XML External Entity (XXE) Injection vulnerabilities occur when XML data is taken from a user-controlled input without properly sanitizing or safely parsing it, which may allow us to use XML features to perform malicious actions.

XML

Extensible Markup Language (XML) is a common markup language (similar to HTML and SGML) designed for flexible transfer and storage of data and documents in various types of applications.
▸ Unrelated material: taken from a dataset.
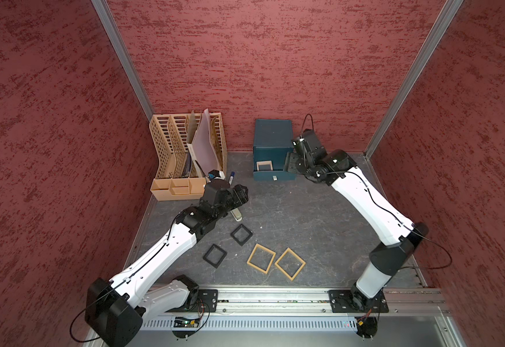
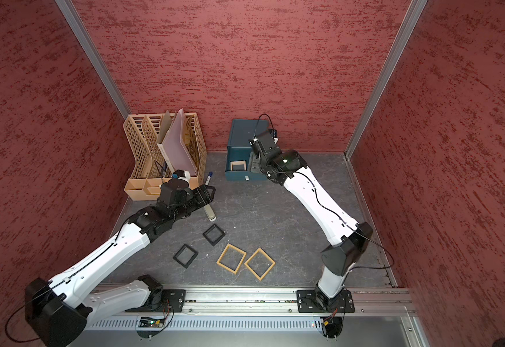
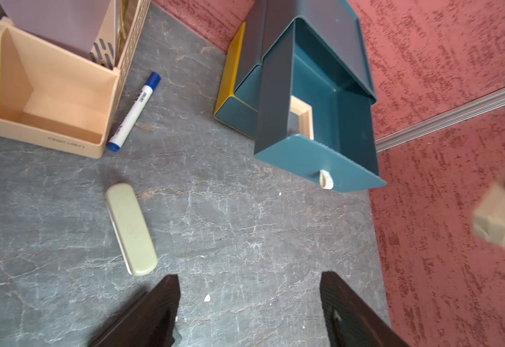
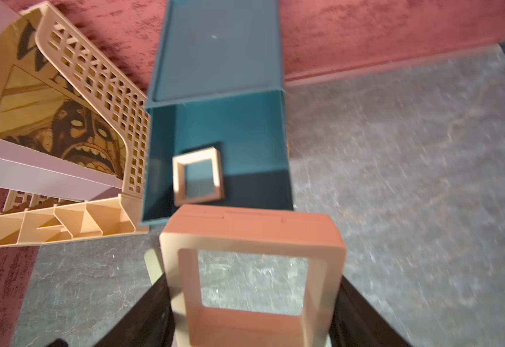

<?xml version="1.0" encoding="UTF-8"?>
<email>
  <date>01-01-2022</date>
  <time>10:00 am UTC</time>
  <sender>john@inlanefreight.com</sender>
  <recipients>
    <to>HR@inlanefreight.com</to>
    <cc>
        <to>billing@inlanefreight.com</to>
        <to>payslips@inlanefreight.com</to>
    </cc>
  </recipients>
  <body>
  Hello,
      Kindly share with me the invoice for the payment made on January 1, 2022.
  Regards,
  John
  </body> 
</email>

XML DTD

XML Document Type Definition (DTD) allows the validation of an XML document against a pre-defined document structure. The pre-defined document structure can be defined in the document itself or in an external file. The following is an example DTD for the XML document we saw earlier:

<!DOCTYPE email [
  <!ELEMENT email (date, time, sender, recipients, body)>
  <!ELEMENT recipients (to, cc?)>
  <!ELEMENT cc (to*)>
  <!ELEMENT date (#PCDATA)>
  <!ELEMENT time (#PCDATA)>
  <!ELEMENT sender (#PCDATA)>
  <!ELEMENT to  (#PCDATA)>
  <!ELEMENT body (#PCDATA)>
]>

As we can see, the DTD is declaring the root email element with the ELEMENT type declaration and then denoting its child elements. After that, each of the child elements is also declared, where some of them also have child elements.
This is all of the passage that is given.